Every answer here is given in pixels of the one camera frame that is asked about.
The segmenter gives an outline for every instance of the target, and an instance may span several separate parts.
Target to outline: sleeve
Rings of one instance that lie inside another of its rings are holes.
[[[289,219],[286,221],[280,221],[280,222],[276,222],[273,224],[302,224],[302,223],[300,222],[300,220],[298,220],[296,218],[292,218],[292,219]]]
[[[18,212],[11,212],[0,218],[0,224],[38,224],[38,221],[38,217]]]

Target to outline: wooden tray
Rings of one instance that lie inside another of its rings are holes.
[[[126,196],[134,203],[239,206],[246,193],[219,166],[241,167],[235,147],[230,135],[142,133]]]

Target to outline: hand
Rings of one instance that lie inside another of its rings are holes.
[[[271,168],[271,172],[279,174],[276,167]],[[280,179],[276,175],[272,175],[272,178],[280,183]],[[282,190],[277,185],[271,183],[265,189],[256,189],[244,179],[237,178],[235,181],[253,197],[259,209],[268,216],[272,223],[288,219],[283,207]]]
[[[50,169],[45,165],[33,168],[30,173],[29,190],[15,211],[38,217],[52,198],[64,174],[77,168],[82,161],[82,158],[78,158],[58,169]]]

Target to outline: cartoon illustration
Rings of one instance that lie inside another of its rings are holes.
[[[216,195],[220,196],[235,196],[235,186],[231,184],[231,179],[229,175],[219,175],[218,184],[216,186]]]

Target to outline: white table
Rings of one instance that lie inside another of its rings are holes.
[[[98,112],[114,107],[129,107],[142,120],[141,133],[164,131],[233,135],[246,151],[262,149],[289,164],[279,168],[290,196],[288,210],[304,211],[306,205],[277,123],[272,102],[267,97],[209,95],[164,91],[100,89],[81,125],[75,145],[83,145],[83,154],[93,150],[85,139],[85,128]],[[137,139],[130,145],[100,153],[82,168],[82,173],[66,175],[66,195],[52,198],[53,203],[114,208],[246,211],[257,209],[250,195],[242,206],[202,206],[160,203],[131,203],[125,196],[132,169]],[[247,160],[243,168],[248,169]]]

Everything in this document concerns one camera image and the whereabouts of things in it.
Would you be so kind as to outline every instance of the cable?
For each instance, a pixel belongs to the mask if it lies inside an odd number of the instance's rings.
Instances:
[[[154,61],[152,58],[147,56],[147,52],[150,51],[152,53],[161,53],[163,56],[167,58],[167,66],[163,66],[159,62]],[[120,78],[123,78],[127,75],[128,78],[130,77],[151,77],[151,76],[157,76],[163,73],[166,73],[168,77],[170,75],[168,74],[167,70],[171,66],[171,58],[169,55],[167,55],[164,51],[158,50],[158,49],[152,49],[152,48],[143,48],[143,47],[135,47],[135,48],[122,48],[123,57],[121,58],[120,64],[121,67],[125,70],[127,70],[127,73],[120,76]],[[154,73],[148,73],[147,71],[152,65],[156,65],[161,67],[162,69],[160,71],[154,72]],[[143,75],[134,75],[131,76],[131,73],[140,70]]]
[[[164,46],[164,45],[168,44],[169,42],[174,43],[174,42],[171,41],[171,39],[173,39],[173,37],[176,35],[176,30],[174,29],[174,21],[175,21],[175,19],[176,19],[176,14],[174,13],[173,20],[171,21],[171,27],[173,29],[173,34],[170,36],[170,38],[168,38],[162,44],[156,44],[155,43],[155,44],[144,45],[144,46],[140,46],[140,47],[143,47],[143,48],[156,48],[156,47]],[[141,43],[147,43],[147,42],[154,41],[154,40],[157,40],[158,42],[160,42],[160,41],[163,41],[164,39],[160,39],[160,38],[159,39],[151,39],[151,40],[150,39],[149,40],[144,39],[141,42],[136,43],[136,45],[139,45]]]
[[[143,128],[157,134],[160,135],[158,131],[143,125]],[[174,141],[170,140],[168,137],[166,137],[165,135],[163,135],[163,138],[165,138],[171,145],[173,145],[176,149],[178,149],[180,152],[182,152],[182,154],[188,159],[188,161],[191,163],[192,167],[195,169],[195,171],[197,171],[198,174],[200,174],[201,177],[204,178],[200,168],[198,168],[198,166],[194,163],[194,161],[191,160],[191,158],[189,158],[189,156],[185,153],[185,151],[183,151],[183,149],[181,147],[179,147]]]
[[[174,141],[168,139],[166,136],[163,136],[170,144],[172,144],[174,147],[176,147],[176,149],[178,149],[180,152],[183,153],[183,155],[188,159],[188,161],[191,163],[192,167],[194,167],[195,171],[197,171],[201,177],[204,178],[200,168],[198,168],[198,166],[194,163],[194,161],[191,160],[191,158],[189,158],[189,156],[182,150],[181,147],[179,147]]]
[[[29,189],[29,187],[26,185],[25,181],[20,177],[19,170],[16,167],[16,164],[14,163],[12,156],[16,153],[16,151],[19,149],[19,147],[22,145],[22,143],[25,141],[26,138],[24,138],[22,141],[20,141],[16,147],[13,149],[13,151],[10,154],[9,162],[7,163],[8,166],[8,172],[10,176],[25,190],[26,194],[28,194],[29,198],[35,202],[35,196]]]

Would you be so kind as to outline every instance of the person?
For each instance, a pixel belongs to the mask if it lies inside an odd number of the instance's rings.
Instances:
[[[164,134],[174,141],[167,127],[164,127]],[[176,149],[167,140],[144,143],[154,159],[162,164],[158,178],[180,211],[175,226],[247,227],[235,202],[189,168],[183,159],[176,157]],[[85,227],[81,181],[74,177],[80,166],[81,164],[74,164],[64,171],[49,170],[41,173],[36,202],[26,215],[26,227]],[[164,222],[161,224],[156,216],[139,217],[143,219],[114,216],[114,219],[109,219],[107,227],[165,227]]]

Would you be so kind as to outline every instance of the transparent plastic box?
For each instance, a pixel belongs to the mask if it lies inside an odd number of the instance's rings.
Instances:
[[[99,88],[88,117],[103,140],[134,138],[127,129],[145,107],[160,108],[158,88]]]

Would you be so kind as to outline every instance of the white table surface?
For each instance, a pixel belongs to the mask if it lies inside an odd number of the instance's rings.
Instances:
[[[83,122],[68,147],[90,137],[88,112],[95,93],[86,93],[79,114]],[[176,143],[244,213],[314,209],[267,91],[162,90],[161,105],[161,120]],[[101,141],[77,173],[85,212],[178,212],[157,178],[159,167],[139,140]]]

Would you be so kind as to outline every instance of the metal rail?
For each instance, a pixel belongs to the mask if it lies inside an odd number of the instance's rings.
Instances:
=-=-=-=-=
**WHAT YOU HAVE TO DO**
Exactly as they appear above, write out all of the lines.

**TASK SOLUTION**
Every answer here is given in pixels of the one camera frame that is asked about.
The segmenter gives an outline for every instance of the target, and an instance may span several separate parts.
Target to outline: sleeve
Rings of one instance that lie inside another of its rings are holes.
[[[289,219],[286,221],[280,221],[280,222],[276,222],[273,224],[302,224],[302,223],[300,222],[300,220],[298,220],[296,218],[292,218],[292,219]]]
[[[18,212],[11,212],[0,218],[0,224],[38,224],[38,221],[38,217]]]

Target to outline: wooden tray
Rings of one instance that lie inside another of its rings are holes.
[[[126,196],[134,203],[239,206],[246,193],[219,166],[241,167],[235,147],[230,135],[142,133]]]

Target to outline: hand
Rings of one instance that lie inside another of its rings are holes.
[[[271,168],[271,172],[279,174],[276,167]],[[280,179],[276,175],[272,175],[272,178],[280,183]],[[282,190],[277,185],[271,183],[265,189],[256,189],[244,179],[237,178],[235,181],[253,197],[259,209],[268,216],[272,223],[288,219],[283,207]]]
[[[50,169],[45,165],[33,168],[30,173],[29,190],[15,211],[38,217],[52,198],[64,174],[77,168],[82,161],[82,158],[78,158],[58,169]]]

Target to outline: cartoon illustration
Rings of one instance that lie inside another of its rings are holes.
[[[216,195],[220,196],[235,196],[235,186],[231,184],[231,179],[229,175],[219,175],[218,184],[216,186]]]

Target to outline: white table
Rings of one instance that lie inside another of its rings are holes.
[[[98,112],[114,107],[129,107],[142,120],[141,133],[164,131],[233,135],[246,151],[262,149],[289,164],[279,168],[290,196],[288,210],[304,211],[306,205],[277,123],[272,102],[267,97],[209,95],[164,91],[100,89],[81,125],[75,145],[83,145],[83,154],[93,150],[85,139],[85,128]],[[137,139],[130,145],[100,153],[82,168],[82,173],[66,175],[66,195],[52,198],[53,203],[114,208],[246,211],[257,209],[250,195],[242,206],[202,206],[160,203],[131,203],[125,196],[132,169]],[[247,160],[243,168],[248,169]]]

Everything in this document concerns one camera image and the whereabouts of things in it.
Would you be so kind as to outline every instance of the cable?
For each instance, a pixel belongs to the mask if it lies inside an odd number of the instance's rings.
Instances:
[[[154,61],[152,58],[147,56],[147,52],[150,51],[152,53],[161,53],[163,56],[167,58],[167,66],[163,66],[159,62]],[[120,78],[123,78],[127,75],[128,78],[130,77],[151,77],[151,76],[157,76],[163,73],[166,73],[168,77],[170,75],[168,74],[167,70],[171,66],[171,58],[169,55],[167,55],[164,51],[158,50],[158,49],[152,49],[152,48],[143,48],[143,47],[135,47],[135,48],[122,48],[123,57],[121,58],[120,64],[121,67],[125,70],[127,70],[127,73],[120,76]],[[154,73],[148,73],[147,71],[152,65],[156,65],[161,67],[162,69],[160,71],[154,72]],[[143,75],[134,75],[131,76],[131,73],[140,70]]]
[[[164,46],[164,45],[168,44],[169,42],[174,43],[174,42],[171,41],[171,39],[173,39],[173,37],[176,35],[176,30],[174,29],[174,21],[175,21],[175,19],[176,19],[176,14],[174,13],[173,20],[171,21],[171,27],[173,29],[173,34],[170,36],[170,38],[168,38],[162,44],[156,44],[155,43],[155,44],[144,45],[144,46],[140,46],[140,47],[143,47],[143,48],[156,48],[156,47]],[[141,43],[147,43],[147,42],[154,41],[154,40],[157,40],[158,42],[160,42],[160,41],[163,41],[164,39],[160,39],[160,38],[159,39],[151,39],[151,40],[150,39],[149,40],[144,39],[141,42],[136,43],[136,45],[139,45]]]
[[[143,128],[157,134],[160,135],[158,131],[143,125]],[[174,141],[170,140],[168,137],[166,137],[165,135],[163,135],[163,138],[165,138],[171,145],[173,145],[176,149],[178,149],[180,152],[182,152],[182,154],[188,159],[188,161],[191,163],[192,167],[195,169],[195,171],[197,171],[198,174],[200,174],[201,177],[204,178],[200,168],[198,168],[198,166],[194,163],[194,161],[191,160],[191,158],[189,158],[189,156],[185,153],[185,151],[183,151],[183,149],[181,147],[179,147]]]
[[[174,141],[168,139],[166,136],[163,136],[170,144],[172,144],[174,147],[176,147],[176,149],[178,149],[180,152],[183,153],[183,155],[188,159],[188,161],[191,163],[192,167],[194,167],[195,171],[197,171],[201,177],[204,178],[200,168],[198,168],[198,166],[194,163],[194,161],[191,160],[191,158],[189,158],[189,156],[182,150],[181,147],[179,147]]]
[[[29,189],[29,187],[26,185],[25,181],[20,177],[19,170],[16,167],[16,164],[14,163],[12,156],[16,153],[16,151],[19,149],[19,147],[22,145],[22,143],[25,141],[26,138],[24,138],[22,141],[20,141],[16,147],[13,149],[13,151],[10,154],[9,162],[7,163],[8,166],[8,172],[10,176],[25,190],[26,194],[28,194],[29,198],[35,202],[35,196]]]

Would you be so kind as to outline every instance of the person?
For each instance, a pixel belongs to the mask if it lies inside an odd number of the instance's rings.
Instances:
[[[164,134],[174,141],[167,127],[164,127]],[[176,149],[167,140],[144,143],[154,159],[162,164],[158,178],[180,211],[175,226],[247,227],[235,202],[189,168],[183,159],[176,157]],[[85,227],[81,181],[74,177],[80,166],[81,164],[74,164],[64,171],[49,170],[41,173],[36,202],[26,215],[26,227]],[[164,222],[161,224],[156,216],[139,217],[143,219],[114,216],[114,219],[109,219],[107,227],[165,227]]]

Would you be so kind as to outline every instance of the transparent plastic box?
For each instance, a pixel belongs to the mask if it lies inside an odd number of the instance's rings.
Instances:
[[[99,88],[88,117],[103,140],[134,138],[127,129],[145,107],[160,108],[158,88]]]

Would you be so kind as to outline every instance of the white table surface?
For each instance, a pixel belongs to the mask if it lies inside an odd number of the instance's rings.
Instances:
[[[83,122],[68,147],[90,137],[88,112],[95,93],[86,93],[79,114]],[[176,143],[244,213],[314,209],[267,91],[162,90],[161,105],[161,120]],[[101,141],[77,173],[85,212],[178,212],[157,178],[159,167],[139,140]]]

Would you be so kind as to outline every instance of the metal rail?
For each instance, a pixel belongs to the mask if it lies inside an odd number of the instance's rings.
Instances:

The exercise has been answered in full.